§ **Task to carry out**: Word for word, give the listing below again.
=-=-=-=-=
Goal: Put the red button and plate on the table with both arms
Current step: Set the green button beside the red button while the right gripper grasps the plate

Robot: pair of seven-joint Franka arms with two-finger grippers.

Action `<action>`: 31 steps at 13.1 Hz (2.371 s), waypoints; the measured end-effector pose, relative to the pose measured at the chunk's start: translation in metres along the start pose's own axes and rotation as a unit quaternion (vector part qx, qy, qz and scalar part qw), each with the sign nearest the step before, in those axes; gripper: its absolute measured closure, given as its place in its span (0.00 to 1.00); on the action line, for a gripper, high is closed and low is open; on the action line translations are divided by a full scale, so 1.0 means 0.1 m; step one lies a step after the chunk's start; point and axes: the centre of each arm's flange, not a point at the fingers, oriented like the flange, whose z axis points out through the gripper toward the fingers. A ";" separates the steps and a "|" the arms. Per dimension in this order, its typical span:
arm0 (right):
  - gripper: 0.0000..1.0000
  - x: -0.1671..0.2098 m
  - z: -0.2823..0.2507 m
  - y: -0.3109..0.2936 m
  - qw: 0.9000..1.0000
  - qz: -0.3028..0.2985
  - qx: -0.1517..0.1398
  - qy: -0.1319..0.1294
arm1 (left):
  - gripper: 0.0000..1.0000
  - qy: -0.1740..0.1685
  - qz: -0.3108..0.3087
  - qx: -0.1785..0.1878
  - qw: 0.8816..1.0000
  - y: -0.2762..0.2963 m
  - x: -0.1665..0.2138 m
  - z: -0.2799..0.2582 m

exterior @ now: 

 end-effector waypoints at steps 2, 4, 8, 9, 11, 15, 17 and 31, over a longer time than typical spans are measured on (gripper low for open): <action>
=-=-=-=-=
§ **Exercise answer**:
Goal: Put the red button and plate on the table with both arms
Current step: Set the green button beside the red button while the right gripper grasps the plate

Robot: pair of seven-joint Franka arms with two-finger grippers.

Action `<action>`: 31 steps at 13.1 Hz (2.371 s), waypoints; the measured end-effector pose, relative to the pose measured at the chunk's start: translation in metres along the start pose's own axes and rotation as a unit quaternion (vector part qx, qy, qz and scalar part qw), each with the sign nearest the step before, in those axes; gripper: its absolute measured closure, given as its place in its span (0.00 to 1.00); on the action line, for a gripper, high is closed and low is open; on the action line translations are divided by a full scale, so 1.0 means 0.1 m; step one lies a step after the chunk's start; point and axes: the centre of each arm's flange, not a point at the fingers, oriented like the flange, whose z axis points out through the gripper toward the fingers. A ";" separates the steps and a "|" the arms. Per dimension in this order, its typical span:
arm0 (right):
  - gripper: 0.0000..1.0000
  - x: -0.1671..0.2098 m
  - z: -0.2823..0.2507 m
  - y: -0.3109..0.2936 m
  - qw: 0.9000..1.0000
  - qz: -0.3028..0.2985
  - qx: -0.1517..0.1398
  - qy: -0.1319..0.1294
arm1 (left):
  - gripper: 0.0000..1.0000
  - qy: -0.1740..0.1685
  - qz: -0.3108..0.3087
  - qx: -0.1785..0.1878
  - qw: 0.8816..1.0000
  - y: -0.2762..0.2963 m
  - x: -0.1665..0.2138 m
  - z: -0.2799..0.2582 m

exterior @ now: 

 end-effector waypoints at steps 2, 4, 8, 9, 11, 15, 17 and 31, over a longer time than typical spans are measured on (gripper low for open): <action>

There's no more to the output.